T-EMDE: 跨模式检索的切入基础全球相似性 (T-EMDE: Sketching-based global similarity for cross-modal retrieval)

The key challenge in cross-modal retrieval is to find similarities between objects represented with different modalities, such as image and text. However, each modality embeddings stem from non-related feature spaces, which causes the notorious 'heterogeneity gap'. Currently, many cross-modal systems try to bridge the gap with self-attention. However, self-attention has been widely criticized for its quadratic complexity, which prevents many real-life applications. In response to this, we propose T-EMDE - a neural density estimator inspired by the recently introduced Efficient Manifold Density Estimator (EMDE) from the area of recommender systems. EMDE operates on sketches - representations especially suitable for multimodal operations. However, EMDE is non-differentiable and ingests precomputed, static embeddings. With T-EMDE we introduce a trainable version of EMDE which allows full end-to-end training. In contrast to self-attention, the complexity of our solution is linear to the number of tokens/segments. As such, T-EMDE is a drop-in replacement for the self-attention module, with beneficial influence on both speed and metric performance in cross-modal settings. It facilitates communication between modalities, as each global text/image representation is expressed with a standardized sketch histogram which represents the same manifold structures irrespective of the underlying modality. We evaluate T-EMDE by introducing it into two recent cross-modal SOTA models and achieving new state-of-the-art results on multiple datasets and decreasing model latency by up to 20%.

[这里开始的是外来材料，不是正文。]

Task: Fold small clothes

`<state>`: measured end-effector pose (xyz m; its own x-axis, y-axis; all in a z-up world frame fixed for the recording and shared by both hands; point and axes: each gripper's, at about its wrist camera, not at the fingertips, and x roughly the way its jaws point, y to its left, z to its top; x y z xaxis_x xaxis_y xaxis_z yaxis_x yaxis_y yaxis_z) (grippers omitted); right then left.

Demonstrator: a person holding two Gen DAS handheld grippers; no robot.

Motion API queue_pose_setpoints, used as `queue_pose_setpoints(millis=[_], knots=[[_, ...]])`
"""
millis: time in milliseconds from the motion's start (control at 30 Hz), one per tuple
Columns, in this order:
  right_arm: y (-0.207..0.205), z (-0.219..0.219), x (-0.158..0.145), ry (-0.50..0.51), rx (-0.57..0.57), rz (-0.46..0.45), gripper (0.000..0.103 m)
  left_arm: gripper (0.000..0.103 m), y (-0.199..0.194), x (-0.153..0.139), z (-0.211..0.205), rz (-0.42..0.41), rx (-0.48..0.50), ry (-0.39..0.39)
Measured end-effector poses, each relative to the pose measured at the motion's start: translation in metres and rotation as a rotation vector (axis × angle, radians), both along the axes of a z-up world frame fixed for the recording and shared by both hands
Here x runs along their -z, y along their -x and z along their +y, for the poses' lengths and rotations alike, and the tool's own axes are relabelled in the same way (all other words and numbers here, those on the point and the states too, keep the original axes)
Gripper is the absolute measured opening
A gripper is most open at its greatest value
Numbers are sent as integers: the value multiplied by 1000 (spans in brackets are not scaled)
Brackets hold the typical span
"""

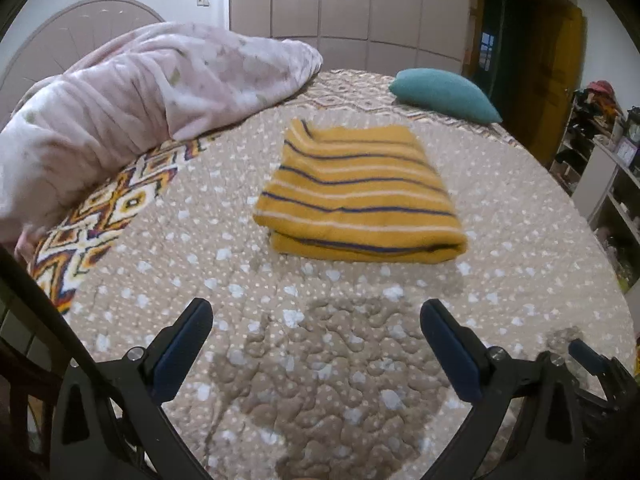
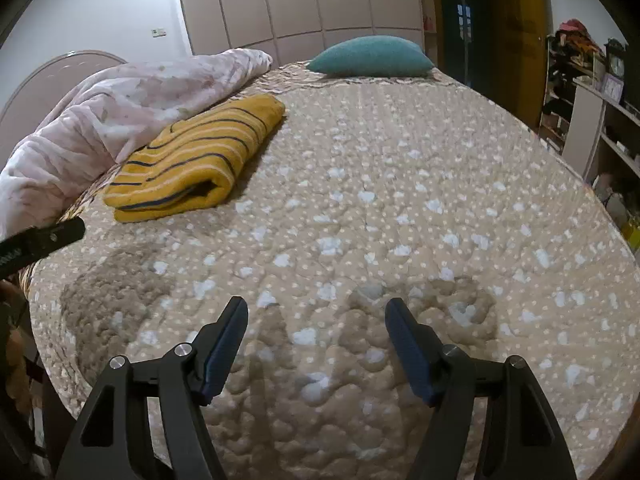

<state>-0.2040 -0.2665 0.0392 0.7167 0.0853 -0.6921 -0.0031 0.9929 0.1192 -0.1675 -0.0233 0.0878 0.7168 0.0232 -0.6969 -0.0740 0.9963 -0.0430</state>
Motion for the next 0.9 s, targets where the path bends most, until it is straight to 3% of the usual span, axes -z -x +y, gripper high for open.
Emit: queue_pose_setpoints(millis=[167, 333, 533, 900], knots=[[6, 13, -21, 20, -17, -30, 77, 103, 17, -15, 9, -8, -11, 37], [7, 25, -30, 30, -45, -39, 79, 103, 26, -15, 12, -19, -29, 17], [7, 37, -25, 73, -72, -31, 79, 103, 26, -10, 10, -11, -28, 7], [8, 32, -20, 56, -61, -24, 79, 103, 29, -6, -1, -18, -3, -16]])
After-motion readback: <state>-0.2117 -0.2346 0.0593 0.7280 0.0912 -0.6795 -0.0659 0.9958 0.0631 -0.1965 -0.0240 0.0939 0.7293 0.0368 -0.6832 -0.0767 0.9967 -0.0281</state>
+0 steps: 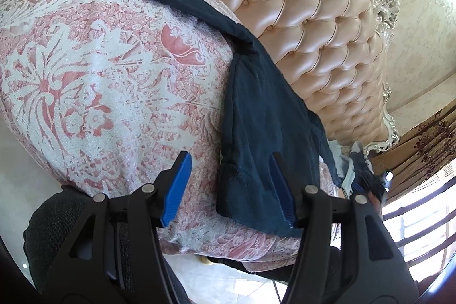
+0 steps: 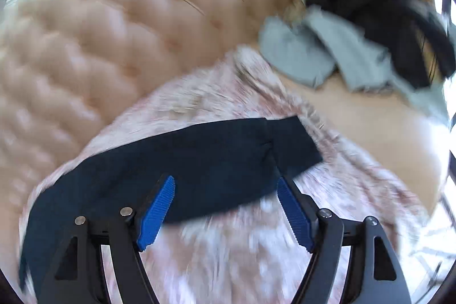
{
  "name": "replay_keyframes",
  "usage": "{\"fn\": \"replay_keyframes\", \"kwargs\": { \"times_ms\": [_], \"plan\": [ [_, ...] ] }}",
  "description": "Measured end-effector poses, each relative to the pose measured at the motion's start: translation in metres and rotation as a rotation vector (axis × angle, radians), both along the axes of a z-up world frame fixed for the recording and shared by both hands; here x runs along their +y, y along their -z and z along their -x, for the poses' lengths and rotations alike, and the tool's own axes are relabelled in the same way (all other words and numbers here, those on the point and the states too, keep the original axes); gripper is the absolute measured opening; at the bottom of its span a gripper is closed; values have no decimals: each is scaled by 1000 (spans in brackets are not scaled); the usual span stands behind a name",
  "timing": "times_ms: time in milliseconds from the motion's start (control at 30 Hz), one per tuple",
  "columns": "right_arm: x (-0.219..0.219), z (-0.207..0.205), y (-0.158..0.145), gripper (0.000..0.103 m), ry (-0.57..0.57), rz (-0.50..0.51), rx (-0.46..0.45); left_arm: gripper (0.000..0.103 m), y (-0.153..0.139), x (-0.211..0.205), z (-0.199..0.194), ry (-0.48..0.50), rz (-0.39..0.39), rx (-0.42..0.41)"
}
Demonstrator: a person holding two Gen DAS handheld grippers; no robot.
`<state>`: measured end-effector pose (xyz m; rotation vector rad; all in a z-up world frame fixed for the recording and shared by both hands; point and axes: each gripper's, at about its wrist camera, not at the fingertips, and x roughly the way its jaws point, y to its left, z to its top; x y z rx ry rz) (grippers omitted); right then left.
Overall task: Fold clothes
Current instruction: 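Spread the sweatshirt flat on the sheet with the right tool, sleeves outstretched, then grasp the navy sweatshirt sleeve cuff with the left tool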
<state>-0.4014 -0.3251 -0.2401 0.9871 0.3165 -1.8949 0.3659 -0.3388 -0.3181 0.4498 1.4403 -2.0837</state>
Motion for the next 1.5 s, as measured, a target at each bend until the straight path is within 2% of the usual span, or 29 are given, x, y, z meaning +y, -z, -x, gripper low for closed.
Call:
{"fn": "replay_keyframes", "kwargs": {
  "times_ms": [33, 133, 267, 333, 400, 500, 600, 700, 767, 867, 933, 1033, 1267, 1367, 1500],
  "plan": [
    [18, -15, -11, 82, -28, 23, 35, 63, 0, 1, 0, 0, 2, 6],
    [75, -74, -23, 83, -155, 33, 97, 68, -1, 0, -4, -2, -3, 41],
    [130, -138, -19, 83, -302, -2, 23, 72, -2, -15, -31, -108, -77, 128],
    [145, -166, -20, 83, -393, -29, 20, 72, -4, -38, -55, -187, -114, 177],
    [153, -193, -27, 83, -475, -44, 77, 72, -5, -72, -85, -297, -151, 209],
    [157, -219, -47, 83, -544, -7, 182, 72, -7, -117, -121, -422, -143, 223],
    [159, -234, -70, 83, -537, 57, 288, 70, 2, -157, -141, -471, -164, 246],
    [159, -238, -81, 83, -522, 83, 304, 67, 15, -180, -146, -499, -202, 262],
    [156, -235, -81, 83, -517, 82, 275, 61, 19, -189, -141, -483, -209, 261],
    [152, -226, -80, 83, -506, 84, 211, 56, 23, -198, -127, -458, -231, 217],
    [153, -220, -83, 83, -493, 93, 159, 56, 28, -203, -121, -464, -256, 215],
    [152, -214, -86, 83, -465, 87, 154, 56, 34, -209, -117, -501, -279, 191],
    [156, -195, -93, 83, -408, 90, 139, 53, 41, -226, -104, -515, -298, 149],
    [158, -188, -95, 83, -390, 96, 119, 48, 42, -234, -101, -519, -294, 121],
    [158, -181, -95, 83, -377, 102, 83, 44, 46, -240, -103, -522, -289, 122]
  ]
}}
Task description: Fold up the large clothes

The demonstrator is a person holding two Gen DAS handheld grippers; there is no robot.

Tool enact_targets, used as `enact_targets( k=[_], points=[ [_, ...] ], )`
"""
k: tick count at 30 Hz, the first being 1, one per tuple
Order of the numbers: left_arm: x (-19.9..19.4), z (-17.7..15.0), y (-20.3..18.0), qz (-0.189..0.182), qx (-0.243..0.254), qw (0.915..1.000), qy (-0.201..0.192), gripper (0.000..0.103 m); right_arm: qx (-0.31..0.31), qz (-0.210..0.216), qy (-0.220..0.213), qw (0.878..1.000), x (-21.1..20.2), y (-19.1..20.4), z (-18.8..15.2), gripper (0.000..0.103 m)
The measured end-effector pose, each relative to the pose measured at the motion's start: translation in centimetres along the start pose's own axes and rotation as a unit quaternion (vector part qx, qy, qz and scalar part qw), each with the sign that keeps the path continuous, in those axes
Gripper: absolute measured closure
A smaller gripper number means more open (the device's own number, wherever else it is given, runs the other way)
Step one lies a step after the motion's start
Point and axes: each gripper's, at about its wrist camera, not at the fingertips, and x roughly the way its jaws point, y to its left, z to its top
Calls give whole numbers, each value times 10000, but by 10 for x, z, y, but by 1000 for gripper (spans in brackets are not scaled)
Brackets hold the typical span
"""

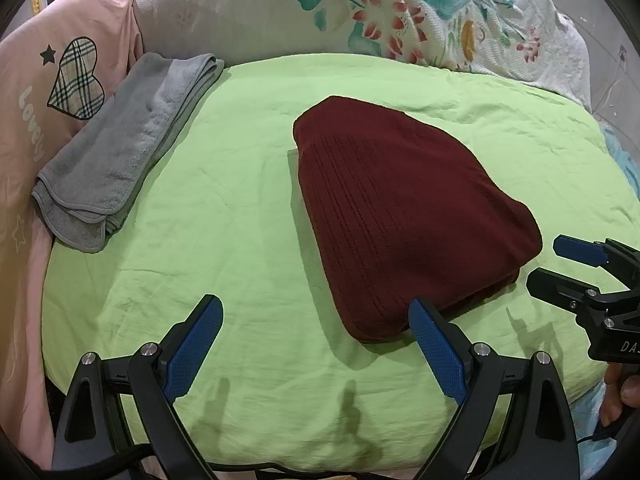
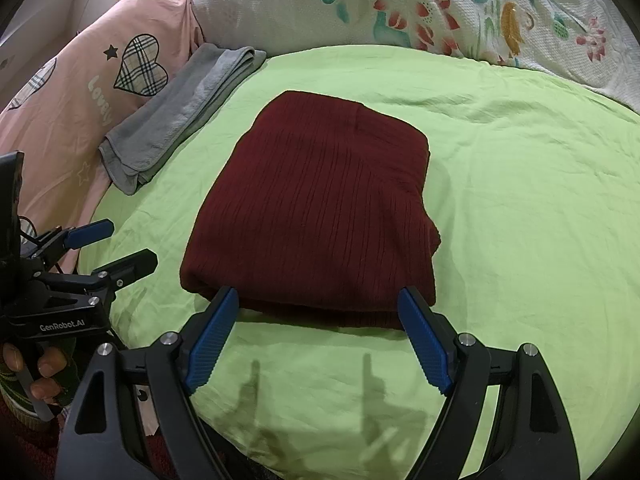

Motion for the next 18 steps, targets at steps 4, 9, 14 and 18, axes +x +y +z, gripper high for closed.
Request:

翻译：跨模式检索的关键挑战是找到不同模式(如图像和文本)所代表对象之间的相似之处。然而,每种嵌入方式都来自非相关特征空间,导致臭名昭著的“异质差异”。目前,许多跨模式系统试图用自我注意来弥补差距。然而,自我关注因其四维复杂性而遭到广泛批评,这阻碍了许多真实应用。对此,我们提议T-EMDE - 由最近引入的高效调频密度模拟器(EMDE) 所启发的神经密度透视器(EMDE) 来自推荐系统领域。 EMDE 运行在草图上, 特别适合多式联运操作。然而, 许多跨模式系统试图用自我关注来弥补差距。然而, 自我关注自我关注已被广泛批评, 因为它引入了一种可训练的EMDE 版本, 从而可以进行全端到端培训。与自我认知不同的是,我们解决方案的复杂复杂性与两个图案/图案数量是直线直线的。如此, T-EM- DE 将一个快速的模型和每个运行模式的自我定位, 代表着一个稳定的文本, 将它与一个稳定的文本到一个快速的版本。